Richard Freiherr von Krafft-Ebing, a German psychiatrist, published Psychopathia Sexualis in 1886, one of the first clinical books to define, identify, and diagnose atypical sexual habits. The book is credited with coining concepts like ‘masochism’ and ‘sadism’, as well as being one of the first to clinically characterise male homosexuality. Von Krafft-Ebing identified three types of sexual disturbances: pathologically increased sexual impulses, sexual instinct absence, and sexual instinct perversions. He developed these categories based on 238 case studies, portraying sexual deviance as a type of mental illness that could be treated and cured. This view has shaped clinical approaches to any sexual behaviors which may be considered outside the norm, whatever we think the norm is.

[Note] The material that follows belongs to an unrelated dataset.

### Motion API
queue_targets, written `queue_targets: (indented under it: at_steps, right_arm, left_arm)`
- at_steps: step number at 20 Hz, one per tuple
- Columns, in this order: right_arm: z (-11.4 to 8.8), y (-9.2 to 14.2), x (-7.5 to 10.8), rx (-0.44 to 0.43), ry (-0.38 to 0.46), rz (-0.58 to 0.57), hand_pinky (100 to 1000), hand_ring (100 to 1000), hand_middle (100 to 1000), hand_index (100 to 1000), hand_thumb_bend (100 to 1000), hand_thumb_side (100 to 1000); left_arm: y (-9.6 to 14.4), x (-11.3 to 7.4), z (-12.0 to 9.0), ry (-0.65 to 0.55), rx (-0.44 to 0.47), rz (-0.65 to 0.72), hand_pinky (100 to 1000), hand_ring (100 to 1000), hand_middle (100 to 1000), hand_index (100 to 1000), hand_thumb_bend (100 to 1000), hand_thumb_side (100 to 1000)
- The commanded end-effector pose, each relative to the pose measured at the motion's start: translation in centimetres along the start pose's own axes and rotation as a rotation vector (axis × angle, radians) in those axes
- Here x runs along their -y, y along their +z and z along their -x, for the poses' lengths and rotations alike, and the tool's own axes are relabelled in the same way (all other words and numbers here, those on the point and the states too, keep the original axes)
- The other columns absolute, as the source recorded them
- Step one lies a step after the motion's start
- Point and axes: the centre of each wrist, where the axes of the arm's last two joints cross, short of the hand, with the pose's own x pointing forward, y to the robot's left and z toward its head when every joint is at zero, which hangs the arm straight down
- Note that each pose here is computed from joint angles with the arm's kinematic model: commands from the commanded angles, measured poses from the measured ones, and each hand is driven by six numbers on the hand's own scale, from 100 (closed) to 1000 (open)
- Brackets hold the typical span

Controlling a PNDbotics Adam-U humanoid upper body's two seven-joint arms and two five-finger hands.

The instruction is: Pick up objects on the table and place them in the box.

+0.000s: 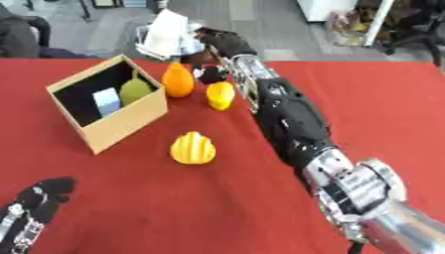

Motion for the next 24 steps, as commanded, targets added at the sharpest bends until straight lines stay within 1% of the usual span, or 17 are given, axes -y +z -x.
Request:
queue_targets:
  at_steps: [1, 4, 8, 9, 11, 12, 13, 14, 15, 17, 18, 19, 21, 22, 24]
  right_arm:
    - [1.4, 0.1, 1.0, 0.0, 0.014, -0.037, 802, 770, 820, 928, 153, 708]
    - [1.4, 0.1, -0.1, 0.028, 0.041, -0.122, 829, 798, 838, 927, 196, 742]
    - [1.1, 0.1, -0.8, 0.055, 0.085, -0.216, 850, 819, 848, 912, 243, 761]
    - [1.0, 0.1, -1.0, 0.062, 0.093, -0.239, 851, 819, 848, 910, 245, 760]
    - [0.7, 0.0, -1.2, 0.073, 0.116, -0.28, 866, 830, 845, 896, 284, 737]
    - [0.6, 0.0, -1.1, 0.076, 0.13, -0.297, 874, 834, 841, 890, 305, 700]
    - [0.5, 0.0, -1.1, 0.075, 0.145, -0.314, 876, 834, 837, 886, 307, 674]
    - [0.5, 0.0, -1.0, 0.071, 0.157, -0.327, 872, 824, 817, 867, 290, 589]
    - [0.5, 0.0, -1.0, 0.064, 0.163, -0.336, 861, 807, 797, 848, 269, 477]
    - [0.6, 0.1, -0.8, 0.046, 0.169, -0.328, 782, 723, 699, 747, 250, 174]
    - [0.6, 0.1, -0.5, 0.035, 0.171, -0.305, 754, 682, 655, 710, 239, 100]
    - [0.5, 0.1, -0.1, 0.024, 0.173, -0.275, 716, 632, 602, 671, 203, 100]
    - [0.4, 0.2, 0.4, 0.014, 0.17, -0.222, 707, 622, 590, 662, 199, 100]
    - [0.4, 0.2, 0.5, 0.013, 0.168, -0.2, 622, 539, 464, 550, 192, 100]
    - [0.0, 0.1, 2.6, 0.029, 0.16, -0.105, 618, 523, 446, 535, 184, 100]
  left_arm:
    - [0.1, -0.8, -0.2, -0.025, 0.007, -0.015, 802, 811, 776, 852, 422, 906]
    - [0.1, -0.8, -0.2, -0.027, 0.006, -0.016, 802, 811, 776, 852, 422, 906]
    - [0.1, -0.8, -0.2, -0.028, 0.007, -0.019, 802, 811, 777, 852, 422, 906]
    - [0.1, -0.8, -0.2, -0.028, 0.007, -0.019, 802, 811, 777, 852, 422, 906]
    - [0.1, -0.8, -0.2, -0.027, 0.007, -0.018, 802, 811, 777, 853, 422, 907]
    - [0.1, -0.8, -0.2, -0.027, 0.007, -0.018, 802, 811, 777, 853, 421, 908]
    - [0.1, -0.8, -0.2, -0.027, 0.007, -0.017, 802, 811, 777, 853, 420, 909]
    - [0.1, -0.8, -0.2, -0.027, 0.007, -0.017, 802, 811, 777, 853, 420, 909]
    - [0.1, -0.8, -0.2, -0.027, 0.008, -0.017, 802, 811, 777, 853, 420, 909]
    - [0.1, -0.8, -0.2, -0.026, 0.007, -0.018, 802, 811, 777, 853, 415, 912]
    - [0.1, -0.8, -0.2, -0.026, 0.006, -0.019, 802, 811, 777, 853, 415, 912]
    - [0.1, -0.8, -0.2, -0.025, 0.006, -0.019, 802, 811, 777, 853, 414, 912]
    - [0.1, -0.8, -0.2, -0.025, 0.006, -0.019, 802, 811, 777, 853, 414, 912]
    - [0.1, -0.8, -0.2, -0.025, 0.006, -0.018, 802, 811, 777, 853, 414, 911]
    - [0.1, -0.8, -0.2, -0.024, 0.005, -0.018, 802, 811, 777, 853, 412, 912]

Christian Joyal, a Quebec psychologist and researcher, published a groundbreaking study in 2016 based on a randomised sample survey of Quebec’s general population. Nearly half of the participants in the survey said they were interested in at least one or more sexual practises that von Krafft-Ebing would consider deviant and disordered. Around a third of the participants had engaged in these activities at least once, and numerous so-called deviant hobbies, such as voyeurism, fetishism, and masochism, were reported at levels that were statistically exceptional. Joyal’s remarkable research turns von Krafft-Ebing’s theories on their head and shatters many clinical assumptions about sexuality.
Unfortunately, therapists have had a difficult time finding excellent training and knowledge about kinky sexual activities. Many therapists don’t know what they’re doing. Interest in sexual kink is seen as an indication of pathology and trauma in many popular psychiatric methods, ranging from sex addiction to attachment therapies. Luckily, things changed. Starting in 2010, a group of clinicians who work closely with these sexually stigmatized groups have been developing a set of guidelines for therapists who want to work from a place of knowledge and health, as opposed to ignorance and shaming. At an annual clinical conference, now known as The Multiplicity of the Erotic, in 2012, the first steps towards defining these clinical guidelines were outlined. A research and clinical group was formed with the purpose of summarising and documenting studies and best practises, while a second group was formed to gather information from stakeholders in the process – people with kinky sexual preferences who had sought professional services.
These guidelines should be reviewed by every mental health physician. Whether they realise it or not, every clinician is most likely working with kinky clients. Using the concept of intersectionality as a foundation for kink therapy is absolutely essential. When it comes to kink, we cannot simply look at sexual and erotic desires on their own; we must approach it from a framework that encompasses the many identities of our clients and their varied experiences in the world. The ethical obligation of therapists is to advocate for their clients. For many, that will come from their work within the therapy room, but for some of us, that means shifting the systems that contribute to their distress. It is our duty to utilize the tools that we have to jump in the ring and join the fight.